§ Exercise prompt
Going from the top of the data below, give again each line through the one containing "finger, that would be much appreciated.", both ends kept.

Records for the exercise START

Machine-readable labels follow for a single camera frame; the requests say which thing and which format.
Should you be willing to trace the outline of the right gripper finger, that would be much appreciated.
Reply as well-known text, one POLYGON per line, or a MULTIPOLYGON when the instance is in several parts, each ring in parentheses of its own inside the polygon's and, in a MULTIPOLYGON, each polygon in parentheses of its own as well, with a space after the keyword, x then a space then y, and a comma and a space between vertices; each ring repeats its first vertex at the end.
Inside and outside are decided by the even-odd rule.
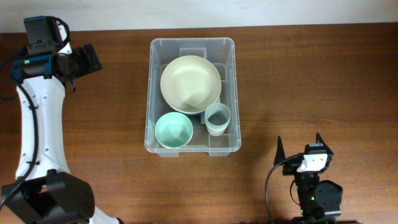
POLYGON ((278 136, 278 139, 277 139, 277 150, 276 150, 276 154, 275 154, 275 158, 274 158, 274 166, 276 166, 277 164, 280 164, 285 159, 286 159, 286 156, 285 156, 285 151, 284 151, 282 139, 281 139, 280 136, 278 136))
POLYGON ((326 143, 322 139, 320 133, 316 133, 316 141, 317 141, 318 144, 323 144, 324 146, 326 146, 326 143))

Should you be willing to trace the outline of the mint green cup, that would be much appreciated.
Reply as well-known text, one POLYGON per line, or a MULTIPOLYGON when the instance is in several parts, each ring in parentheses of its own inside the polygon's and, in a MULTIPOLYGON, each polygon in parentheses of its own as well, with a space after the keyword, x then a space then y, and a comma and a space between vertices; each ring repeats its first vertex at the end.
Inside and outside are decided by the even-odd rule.
POLYGON ((208 128, 214 129, 214 130, 226 129, 228 127, 228 125, 229 125, 229 122, 226 122, 221 125, 215 125, 215 124, 210 123, 209 121, 206 121, 206 126, 208 128))

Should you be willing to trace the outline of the cream cup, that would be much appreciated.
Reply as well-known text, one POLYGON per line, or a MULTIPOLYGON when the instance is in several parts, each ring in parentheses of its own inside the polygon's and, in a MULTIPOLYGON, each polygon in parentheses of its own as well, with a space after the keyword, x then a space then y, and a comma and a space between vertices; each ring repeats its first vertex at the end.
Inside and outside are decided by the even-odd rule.
POLYGON ((214 130, 214 129, 207 127, 207 130, 208 130, 209 134, 212 136, 220 136, 225 132, 226 129, 214 130))

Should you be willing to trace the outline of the grey cup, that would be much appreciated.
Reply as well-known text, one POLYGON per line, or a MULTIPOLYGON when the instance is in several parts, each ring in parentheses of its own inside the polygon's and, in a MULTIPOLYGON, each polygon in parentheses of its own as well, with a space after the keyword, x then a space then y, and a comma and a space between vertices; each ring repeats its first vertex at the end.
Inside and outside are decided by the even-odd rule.
POLYGON ((213 103, 205 110, 205 123, 209 121, 215 125, 221 125, 229 122, 231 119, 231 112, 229 108, 222 103, 213 103))

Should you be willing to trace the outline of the cream bowl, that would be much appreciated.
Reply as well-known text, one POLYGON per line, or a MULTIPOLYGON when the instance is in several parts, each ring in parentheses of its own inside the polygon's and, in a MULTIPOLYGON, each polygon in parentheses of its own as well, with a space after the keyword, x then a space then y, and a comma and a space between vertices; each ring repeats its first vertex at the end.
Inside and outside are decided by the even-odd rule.
POLYGON ((188 112, 205 111, 221 95, 219 85, 199 81, 161 82, 160 89, 172 109, 188 112))
POLYGON ((186 55, 166 66, 160 78, 160 90, 174 110, 198 114, 217 102, 221 95, 221 77, 207 59, 186 55))

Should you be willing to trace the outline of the mint green small bowl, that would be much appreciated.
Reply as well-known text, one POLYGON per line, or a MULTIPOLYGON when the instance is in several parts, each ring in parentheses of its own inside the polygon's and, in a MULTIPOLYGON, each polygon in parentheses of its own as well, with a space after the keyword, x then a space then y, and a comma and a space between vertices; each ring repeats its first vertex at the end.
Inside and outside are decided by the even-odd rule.
POLYGON ((179 148, 191 141, 193 124, 188 116, 182 113, 166 113, 155 124, 155 136, 163 147, 179 148))

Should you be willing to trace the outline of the yellow small bowl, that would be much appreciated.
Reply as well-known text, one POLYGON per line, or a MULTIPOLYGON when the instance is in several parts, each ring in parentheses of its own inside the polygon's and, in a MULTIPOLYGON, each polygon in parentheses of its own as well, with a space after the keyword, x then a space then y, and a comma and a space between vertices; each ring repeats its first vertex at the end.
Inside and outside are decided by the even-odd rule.
POLYGON ((166 124, 155 128, 155 136, 163 147, 178 148, 190 142, 193 129, 182 124, 166 124))

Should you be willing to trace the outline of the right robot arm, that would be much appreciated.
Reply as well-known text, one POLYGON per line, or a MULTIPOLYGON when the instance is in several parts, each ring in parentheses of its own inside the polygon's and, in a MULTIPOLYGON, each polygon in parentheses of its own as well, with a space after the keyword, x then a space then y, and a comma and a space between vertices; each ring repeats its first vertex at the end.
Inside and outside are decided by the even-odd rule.
POLYGON ((282 139, 277 140, 274 167, 282 166, 282 175, 292 175, 298 194, 301 216, 294 217, 293 223, 336 223, 341 215, 343 188, 330 181, 321 180, 322 174, 330 165, 334 153, 326 145, 320 134, 316 143, 307 144, 302 153, 286 157, 282 139))

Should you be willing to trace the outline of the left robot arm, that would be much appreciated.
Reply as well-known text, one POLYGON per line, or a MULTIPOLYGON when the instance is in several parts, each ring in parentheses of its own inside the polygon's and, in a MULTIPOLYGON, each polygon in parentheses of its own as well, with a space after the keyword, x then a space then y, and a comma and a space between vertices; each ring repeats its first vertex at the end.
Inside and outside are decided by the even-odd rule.
POLYGON ((89 183, 71 175, 63 148, 67 83, 101 70, 92 45, 72 48, 60 18, 24 19, 28 44, 11 57, 22 115, 16 181, 1 188, 1 206, 24 223, 119 223, 95 204, 89 183))

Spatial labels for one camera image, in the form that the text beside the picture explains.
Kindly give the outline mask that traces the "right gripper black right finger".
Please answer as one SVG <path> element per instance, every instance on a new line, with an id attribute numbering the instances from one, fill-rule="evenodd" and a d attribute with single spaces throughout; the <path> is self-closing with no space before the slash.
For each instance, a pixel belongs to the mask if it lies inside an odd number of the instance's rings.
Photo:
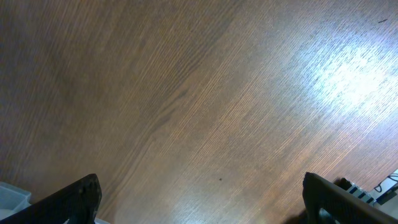
<path id="1" fill-rule="evenodd" d="M 334 182 L 307 172 L 303 180 L 303 201 L 307 222 L 397 223 L 397 219 L 354 197 Z"/>

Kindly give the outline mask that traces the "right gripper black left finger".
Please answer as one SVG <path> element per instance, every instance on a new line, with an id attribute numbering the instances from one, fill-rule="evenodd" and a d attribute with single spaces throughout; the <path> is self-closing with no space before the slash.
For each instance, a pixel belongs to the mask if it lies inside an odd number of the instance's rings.
<path id="1" fill-rule="evenodd" d="M 1 220 L 1 224 L 95 224 L 101 198 L 98 177 L 89 174 Z"/>

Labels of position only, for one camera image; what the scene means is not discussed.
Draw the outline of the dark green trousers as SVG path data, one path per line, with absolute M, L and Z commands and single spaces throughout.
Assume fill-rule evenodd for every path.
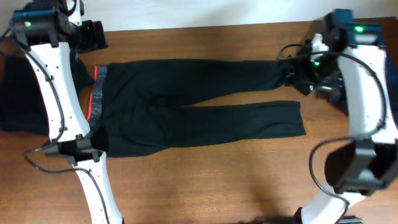
M 49 134 L 39 84 L 26 58 L 5 56 L 4 80 L 1 83 L 1 130 Z

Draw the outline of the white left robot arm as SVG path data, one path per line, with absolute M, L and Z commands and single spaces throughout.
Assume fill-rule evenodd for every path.
M 83 21 L 82 1 L 30 1 L 14 11 L 9 30 L 25 53 L 39 84 L 49 122 L 50 142 L 39 148 L 65 158 L 77 174 L 93 223 L 124 223 L 113 197 L 106 151 L 91 140 L 72 78 L 70 57 L 108 45 L 100 21 Z

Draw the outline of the black leggings red waistband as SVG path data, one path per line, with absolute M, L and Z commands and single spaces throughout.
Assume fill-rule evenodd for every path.
M 173 147 L 303 136 L 297 101 L 204 106 L 203 102 L 284 84 L 277 61 L 141 60 L 98 65 L 88 122 L 109 157 Z

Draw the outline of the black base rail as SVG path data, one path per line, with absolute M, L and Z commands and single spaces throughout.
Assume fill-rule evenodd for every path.
M 358 217 L 344 217 L 339 224 L 363 224 L 363 219 Z

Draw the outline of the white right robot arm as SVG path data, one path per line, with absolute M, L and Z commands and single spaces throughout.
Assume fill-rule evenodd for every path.
M 325 161 L 325 184 L 294 223 L 360 223 L 350 207 L 397 178 L 397 76 L 390 74 L 381 26 L 357 23 L 350 9 L 335 9 L 323 30 L 287 57 L 286 84 L 343 105 L 349 134 Z

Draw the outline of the dark navy garment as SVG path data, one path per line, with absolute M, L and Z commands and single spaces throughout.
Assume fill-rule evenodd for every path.
M 397 69 L 394 65 L 392 58 L 387 55 L 386 63 L 385 63 L 385 71 L 386 71 L 386 85 L 389 95 L 389 102 L 392 112 L 392 117 L 394 119 L 395 124 L 397 125 Z

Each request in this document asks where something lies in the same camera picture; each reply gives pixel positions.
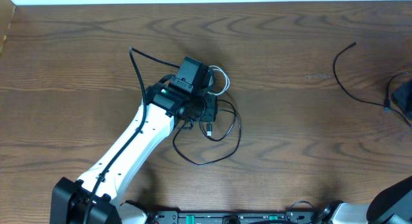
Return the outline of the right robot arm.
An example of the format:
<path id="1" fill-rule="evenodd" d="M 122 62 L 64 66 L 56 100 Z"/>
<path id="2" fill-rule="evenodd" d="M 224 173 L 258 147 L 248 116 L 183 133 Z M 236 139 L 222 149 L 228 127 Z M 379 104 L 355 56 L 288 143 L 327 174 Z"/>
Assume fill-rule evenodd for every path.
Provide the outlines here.
<path id="1" fill-rule="evenodd" d="M 411 80 L 403 83 L 389 99 L 384 99 L 384 108 L 389 110 L 390 101 L 401 110 L 411 128 Z M 411 176 L 380 192 L 370 204 L 354 205 L 335 201 L 327 206 L 311 223 L 333 224 L 402 224 L 411 223 Z"/>

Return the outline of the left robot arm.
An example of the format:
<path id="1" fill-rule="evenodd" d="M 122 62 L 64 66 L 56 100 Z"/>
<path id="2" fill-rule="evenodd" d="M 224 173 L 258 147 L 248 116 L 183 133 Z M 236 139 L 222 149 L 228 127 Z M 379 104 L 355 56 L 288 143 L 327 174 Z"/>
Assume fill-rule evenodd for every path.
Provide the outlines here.
<path id="1" fill-rule="evenodd" d="M 50 223 L 145 223 L 147 213 L 123 203 L 128 185 L 154 148 L 179 121 L 215 116 L 213 68 L 184 58 L 175 75 L 145 90 L 142 104 L 106 154 L 76 181 L 61 178 L 52 191 Z"/>

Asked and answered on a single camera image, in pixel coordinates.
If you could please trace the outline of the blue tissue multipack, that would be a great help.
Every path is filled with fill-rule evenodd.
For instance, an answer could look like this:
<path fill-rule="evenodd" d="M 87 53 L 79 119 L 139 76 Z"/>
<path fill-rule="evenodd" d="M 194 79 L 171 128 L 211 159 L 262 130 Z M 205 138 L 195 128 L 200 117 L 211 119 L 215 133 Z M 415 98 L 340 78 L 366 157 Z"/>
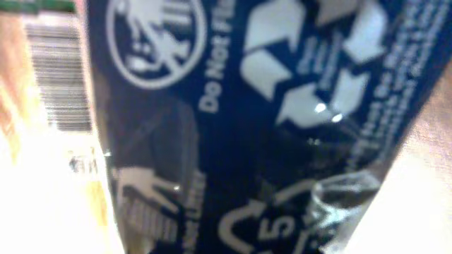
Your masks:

Records for the exercise END

§ Answer box
Machine-readable labels follow for a single camera frame; the requests say which thing and which format.
Should you be willing to trace the outline of the right gripper finger, that would be much appreciated.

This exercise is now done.